6. Ineffective methods of communication
a. Lip/speech reading is frequently ineffective. Many factors reduce lip reading abilities (e.g. lighting, facial hair, foreign or regional accents). Many sounds cannot easily be read on the lips. Additionally, patients who are anxious, scared, fatigued, affected by medication, may all hinder the patient’s ability to effectively lip/speech read. Many deaf people, particularly in medical settings, will feign to understand and nod their heads in agreement. This is usually not an indication that they are understanding but as a result of feeling reticent to inform the health care professional that they are NOT able to understand. Teach-back is extremely important in assessing and ensuring patient’s understanding.
b. Do not assume note writing is an effective communication tool. American Sign Language is not based on written or spoken English. The syntax and grammatical structure are very different from English. English is often a second language for many deaf people just as it is for people coming from other countries. Writing is also labor intensive and for many deaf people as well as health care providers, writing may be found to be cumbersome and inefficient in a medical setting.
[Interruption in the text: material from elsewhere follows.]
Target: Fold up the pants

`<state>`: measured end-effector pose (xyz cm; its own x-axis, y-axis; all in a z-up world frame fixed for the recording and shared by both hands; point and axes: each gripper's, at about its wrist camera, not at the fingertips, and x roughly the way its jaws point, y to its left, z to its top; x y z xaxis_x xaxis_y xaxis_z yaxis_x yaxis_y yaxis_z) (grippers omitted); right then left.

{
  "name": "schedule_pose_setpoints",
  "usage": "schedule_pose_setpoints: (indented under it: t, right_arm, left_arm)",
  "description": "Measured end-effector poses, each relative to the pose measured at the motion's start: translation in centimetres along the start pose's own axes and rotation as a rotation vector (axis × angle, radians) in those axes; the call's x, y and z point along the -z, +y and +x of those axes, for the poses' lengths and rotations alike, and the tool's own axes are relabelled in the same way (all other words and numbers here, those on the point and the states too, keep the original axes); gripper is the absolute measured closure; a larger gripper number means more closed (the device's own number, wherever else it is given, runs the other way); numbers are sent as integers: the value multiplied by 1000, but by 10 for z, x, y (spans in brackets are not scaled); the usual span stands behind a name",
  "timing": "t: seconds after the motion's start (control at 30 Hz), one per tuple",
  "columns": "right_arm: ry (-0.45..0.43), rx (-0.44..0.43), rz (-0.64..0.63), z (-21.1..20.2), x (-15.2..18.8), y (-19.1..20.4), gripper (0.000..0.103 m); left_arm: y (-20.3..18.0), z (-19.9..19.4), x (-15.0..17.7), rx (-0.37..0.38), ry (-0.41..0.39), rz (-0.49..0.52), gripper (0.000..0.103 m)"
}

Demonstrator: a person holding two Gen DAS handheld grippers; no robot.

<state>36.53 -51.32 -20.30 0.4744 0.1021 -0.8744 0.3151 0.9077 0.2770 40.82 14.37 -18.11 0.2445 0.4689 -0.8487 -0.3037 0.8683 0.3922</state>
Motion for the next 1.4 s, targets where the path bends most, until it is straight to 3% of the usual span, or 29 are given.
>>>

7. Effective Communication Approaches: Resources
a. Patient education programs such as AskMe3 . See: www.npsf.org/for-healthcare-professionals/programs/ask-me-3/
b. Teach-Back method to improve communication between patient and health care provider. See: www.nchealthliteracy.org/toolkit/tool5.pdf
c. Joint Commission See:(http://www.jointcommission.org/assets/1/6/ARoadmapforHospitalsfinalversion727.pdf)
d. American Academy of Family Physicians for further information on effective communication with deaf individuals.
8. Relevant laws
Hospital and medical centers should make every effort to educate their medical staff and providers on the provision of appropriate, effective, and quality communication to deaf individuals. They should be familiar with the legal mandates of the following laws that require equal access and communication at all health care settings for deaf individuals:
a. Section 504 of the Rehabilitation Act of 1973: This federal law mandates equal access for all federal health care services and facilities and health care providers who are also recipients of federal financial assistance.
b. Title II of the Americans with Disabilities Act: This federal law mandates equal access on all public (state and local) health care providers.
c. Title III of the Americans with Disabilities Act: This federal law mandates equal access on all private health care providers.
d. Title VI of the Civil Rights Act of 1964: This federal law mandates appropriate language access in the health care setting to individuals who have limited English proficiency.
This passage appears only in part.